Several officers who resigned this year after patrolling eastern New Orleans have described clocking in the Seventh District to a mountain of unattended 911 calls as police emergency response times continue to soar to decade highs.
“Working in the 7th precinct on ‘C’ platoon with only four officers on the streets with a backlog of 55 calls plus threats of (discipline) if assessments and training weren’t done is ridiculous,” Willie wrote. Herron, who wrote that he was jumping to St. Tammany Parish after less than two years.
“Due to night work I never see my family.
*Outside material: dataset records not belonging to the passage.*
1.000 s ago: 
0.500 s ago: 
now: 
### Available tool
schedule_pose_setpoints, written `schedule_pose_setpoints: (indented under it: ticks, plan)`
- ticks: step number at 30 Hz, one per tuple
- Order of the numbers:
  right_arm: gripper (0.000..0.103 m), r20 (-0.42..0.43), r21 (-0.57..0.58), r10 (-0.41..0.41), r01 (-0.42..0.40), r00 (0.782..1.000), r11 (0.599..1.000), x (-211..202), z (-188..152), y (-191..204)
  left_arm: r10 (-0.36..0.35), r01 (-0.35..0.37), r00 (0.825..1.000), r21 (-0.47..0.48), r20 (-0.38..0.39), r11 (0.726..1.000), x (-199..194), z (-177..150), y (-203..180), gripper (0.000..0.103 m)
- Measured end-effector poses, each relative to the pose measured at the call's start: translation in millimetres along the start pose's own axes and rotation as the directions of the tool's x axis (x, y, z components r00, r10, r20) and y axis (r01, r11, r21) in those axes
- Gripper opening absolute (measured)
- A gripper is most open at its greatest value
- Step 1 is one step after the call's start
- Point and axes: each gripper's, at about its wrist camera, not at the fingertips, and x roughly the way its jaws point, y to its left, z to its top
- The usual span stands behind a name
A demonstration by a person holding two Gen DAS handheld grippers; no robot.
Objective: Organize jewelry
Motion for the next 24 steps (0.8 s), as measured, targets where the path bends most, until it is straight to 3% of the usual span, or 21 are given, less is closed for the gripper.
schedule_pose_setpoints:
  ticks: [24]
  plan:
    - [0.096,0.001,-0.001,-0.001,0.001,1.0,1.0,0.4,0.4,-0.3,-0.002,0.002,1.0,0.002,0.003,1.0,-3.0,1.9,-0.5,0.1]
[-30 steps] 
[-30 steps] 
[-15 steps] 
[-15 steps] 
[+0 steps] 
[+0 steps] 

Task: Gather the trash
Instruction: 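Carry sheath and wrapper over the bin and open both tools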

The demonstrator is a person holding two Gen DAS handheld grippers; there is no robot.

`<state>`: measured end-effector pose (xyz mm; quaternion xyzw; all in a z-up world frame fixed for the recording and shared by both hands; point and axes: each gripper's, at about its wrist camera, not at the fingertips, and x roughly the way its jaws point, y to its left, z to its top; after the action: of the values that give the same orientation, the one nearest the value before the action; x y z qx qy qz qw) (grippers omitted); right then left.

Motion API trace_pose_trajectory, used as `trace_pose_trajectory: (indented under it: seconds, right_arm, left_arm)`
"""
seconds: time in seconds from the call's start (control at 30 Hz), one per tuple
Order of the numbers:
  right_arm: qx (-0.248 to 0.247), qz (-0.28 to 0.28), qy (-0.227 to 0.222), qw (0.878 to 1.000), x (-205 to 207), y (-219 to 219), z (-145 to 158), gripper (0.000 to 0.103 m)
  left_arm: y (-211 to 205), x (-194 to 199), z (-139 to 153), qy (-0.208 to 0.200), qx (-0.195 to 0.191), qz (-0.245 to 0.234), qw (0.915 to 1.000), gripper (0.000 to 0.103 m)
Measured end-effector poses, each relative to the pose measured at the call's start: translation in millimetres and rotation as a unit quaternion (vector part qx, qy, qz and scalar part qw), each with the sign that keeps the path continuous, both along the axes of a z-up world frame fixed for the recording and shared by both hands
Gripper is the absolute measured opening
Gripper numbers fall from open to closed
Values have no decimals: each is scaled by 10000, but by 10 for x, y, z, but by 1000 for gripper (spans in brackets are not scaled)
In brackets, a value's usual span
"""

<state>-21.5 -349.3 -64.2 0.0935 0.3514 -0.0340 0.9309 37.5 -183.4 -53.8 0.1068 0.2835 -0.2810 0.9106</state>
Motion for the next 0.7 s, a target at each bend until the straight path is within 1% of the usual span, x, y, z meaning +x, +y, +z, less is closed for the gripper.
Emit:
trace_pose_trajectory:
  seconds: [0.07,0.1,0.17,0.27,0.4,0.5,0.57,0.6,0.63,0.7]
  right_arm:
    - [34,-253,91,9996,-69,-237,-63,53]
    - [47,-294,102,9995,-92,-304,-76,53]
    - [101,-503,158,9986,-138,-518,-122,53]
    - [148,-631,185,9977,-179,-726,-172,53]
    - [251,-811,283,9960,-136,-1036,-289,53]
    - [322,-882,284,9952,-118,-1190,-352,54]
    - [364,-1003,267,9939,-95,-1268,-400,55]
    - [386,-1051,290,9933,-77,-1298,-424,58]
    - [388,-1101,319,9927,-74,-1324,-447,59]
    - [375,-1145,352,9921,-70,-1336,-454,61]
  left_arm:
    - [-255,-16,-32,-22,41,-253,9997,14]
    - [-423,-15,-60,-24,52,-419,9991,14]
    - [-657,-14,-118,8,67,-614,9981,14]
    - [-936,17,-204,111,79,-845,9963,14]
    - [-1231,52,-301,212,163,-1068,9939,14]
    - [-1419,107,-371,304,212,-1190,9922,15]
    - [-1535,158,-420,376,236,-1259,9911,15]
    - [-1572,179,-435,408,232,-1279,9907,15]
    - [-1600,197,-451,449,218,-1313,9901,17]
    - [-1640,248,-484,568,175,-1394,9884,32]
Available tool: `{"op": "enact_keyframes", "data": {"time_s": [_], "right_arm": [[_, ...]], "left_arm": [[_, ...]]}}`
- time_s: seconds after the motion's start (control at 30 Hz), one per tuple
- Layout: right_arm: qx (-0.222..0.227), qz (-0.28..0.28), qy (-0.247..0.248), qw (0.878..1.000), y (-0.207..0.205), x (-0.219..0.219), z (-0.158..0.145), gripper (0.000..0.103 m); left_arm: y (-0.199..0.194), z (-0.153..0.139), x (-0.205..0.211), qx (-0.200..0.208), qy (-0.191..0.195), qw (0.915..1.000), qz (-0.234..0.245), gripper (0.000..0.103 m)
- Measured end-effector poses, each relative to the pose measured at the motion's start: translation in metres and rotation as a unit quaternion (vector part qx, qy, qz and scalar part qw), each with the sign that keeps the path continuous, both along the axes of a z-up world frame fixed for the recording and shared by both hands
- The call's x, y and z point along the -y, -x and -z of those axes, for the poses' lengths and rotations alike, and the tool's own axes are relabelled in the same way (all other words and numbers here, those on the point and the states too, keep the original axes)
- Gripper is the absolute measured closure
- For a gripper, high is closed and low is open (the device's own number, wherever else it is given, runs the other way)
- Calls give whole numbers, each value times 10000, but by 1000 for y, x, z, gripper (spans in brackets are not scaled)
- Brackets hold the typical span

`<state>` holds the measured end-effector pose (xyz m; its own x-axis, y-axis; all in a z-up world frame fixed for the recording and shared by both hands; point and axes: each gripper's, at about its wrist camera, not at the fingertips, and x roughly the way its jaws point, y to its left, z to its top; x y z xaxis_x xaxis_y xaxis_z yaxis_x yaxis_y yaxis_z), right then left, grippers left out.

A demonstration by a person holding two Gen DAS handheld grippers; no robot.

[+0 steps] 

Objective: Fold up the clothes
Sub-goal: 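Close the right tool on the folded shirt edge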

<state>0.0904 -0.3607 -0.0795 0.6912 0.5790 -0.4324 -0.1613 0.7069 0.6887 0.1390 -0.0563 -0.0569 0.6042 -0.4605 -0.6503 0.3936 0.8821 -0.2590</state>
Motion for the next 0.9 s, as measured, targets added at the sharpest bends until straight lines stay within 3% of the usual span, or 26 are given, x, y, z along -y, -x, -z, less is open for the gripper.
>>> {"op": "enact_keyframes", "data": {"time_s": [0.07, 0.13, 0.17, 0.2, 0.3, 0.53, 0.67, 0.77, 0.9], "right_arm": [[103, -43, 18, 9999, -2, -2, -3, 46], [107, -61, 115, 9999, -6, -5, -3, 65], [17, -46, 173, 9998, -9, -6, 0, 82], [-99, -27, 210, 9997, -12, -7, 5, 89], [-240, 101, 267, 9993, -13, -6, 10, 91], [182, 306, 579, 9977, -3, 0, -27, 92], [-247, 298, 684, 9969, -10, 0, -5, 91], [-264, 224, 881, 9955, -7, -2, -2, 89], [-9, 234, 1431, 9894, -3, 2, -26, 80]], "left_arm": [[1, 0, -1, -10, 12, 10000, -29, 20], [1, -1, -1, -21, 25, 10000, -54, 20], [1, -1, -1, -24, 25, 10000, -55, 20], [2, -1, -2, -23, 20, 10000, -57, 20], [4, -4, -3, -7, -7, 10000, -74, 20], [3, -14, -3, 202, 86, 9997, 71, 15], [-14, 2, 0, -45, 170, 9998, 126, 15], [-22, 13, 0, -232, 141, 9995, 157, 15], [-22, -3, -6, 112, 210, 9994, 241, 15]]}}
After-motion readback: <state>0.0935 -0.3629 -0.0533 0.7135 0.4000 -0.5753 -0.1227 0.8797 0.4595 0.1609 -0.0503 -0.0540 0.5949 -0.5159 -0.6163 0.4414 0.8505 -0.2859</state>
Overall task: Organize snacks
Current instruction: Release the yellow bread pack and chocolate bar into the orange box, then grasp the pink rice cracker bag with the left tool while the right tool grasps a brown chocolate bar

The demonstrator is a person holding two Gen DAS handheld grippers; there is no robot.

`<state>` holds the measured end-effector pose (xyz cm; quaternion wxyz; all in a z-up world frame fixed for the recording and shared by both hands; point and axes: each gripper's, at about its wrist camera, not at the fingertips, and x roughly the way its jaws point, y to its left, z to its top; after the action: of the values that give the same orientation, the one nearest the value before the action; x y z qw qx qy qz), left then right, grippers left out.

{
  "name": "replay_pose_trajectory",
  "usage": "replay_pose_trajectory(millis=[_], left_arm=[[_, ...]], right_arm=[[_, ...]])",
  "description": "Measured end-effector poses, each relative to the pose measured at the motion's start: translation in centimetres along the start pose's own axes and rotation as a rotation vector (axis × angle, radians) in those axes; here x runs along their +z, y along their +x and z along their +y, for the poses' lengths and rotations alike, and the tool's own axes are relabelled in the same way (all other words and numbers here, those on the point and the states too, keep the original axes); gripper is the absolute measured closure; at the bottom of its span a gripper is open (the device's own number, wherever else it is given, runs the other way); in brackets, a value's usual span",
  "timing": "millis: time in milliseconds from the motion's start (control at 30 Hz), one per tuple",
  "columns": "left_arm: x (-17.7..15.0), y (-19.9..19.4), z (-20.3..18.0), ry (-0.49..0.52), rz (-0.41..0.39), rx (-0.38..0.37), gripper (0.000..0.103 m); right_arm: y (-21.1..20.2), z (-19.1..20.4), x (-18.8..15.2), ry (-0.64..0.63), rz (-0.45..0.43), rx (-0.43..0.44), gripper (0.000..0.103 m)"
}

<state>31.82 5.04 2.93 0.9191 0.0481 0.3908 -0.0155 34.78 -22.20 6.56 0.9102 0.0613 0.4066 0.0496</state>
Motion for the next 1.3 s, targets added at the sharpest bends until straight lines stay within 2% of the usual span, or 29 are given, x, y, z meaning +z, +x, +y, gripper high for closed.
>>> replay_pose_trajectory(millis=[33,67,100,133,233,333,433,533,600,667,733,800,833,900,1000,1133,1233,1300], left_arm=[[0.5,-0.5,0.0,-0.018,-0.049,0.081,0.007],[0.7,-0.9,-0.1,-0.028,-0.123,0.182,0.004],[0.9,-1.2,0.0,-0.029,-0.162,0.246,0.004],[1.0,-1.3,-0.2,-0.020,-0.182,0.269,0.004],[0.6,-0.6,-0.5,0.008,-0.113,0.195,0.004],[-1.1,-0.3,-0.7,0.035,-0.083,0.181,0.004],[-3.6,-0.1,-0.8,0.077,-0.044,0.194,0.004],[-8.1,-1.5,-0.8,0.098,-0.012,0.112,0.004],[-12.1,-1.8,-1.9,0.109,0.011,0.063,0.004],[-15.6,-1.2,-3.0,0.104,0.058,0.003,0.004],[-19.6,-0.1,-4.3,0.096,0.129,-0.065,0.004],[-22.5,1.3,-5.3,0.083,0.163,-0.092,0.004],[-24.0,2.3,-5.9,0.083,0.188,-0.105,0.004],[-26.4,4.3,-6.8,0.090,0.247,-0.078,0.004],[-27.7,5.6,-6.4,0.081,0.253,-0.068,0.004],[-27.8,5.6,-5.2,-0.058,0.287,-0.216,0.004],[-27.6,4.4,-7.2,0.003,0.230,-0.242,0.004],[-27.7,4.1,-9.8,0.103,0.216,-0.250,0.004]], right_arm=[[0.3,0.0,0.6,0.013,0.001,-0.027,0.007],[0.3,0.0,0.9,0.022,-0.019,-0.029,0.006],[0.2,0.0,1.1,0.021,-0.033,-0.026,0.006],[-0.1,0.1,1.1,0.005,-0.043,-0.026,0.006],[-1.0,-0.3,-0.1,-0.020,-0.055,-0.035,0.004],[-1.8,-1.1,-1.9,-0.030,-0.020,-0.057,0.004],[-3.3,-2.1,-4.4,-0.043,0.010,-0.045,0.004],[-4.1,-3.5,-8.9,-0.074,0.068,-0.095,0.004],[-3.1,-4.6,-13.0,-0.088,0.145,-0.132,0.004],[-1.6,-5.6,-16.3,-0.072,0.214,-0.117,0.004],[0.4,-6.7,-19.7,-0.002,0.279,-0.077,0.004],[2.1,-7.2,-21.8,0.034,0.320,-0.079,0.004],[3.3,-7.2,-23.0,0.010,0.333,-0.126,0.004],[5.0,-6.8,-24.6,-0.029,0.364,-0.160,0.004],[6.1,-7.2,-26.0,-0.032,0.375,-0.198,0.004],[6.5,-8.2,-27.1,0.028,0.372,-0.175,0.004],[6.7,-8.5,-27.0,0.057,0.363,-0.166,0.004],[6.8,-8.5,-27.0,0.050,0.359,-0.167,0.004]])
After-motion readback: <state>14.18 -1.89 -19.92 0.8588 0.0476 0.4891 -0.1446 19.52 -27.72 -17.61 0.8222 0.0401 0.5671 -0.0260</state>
I was in the 7th and the backlog was unbearable,” wrote Meghan Silva, who stepped down as an officer after two years.
In recent months, Mayor LaToya Cantrell and the city council have pushed to revive an officer recruiting drive that faltered during the pandemic, while offering handsome sums to keep officers.
This week, the city council approved a plan to help stem attrition with big bonuses for officers and other public safety officers. A year from now, officers are set to receive $5,000 for every five years of service, up to $20,000.
Still, in their exit interviews, officers generally praised the NOPD’s pay, benefits, and academic background, while looking at the department’s culture.
Joshua Fontenot, a senior police officer who resigned after seven years, wrote that “the NOPD’s pension system and salaries are incredible”, but that “cronyism is rampant”.
Fontenot took the side of scorched earth in the space marked with suggestions: “Fire everyone, dissolve the department and start over.
NOPD federal watchdogs weren’t so desperate, praising department heads for dramatic progress toward compliance across all areas of the reform accord.
However, it remains unclear when U.S. District Judge Susie Morgan plans to release the department from court oversight. In April, Morgan was planning a phase-out that would begin in June. This calendar passed without public action.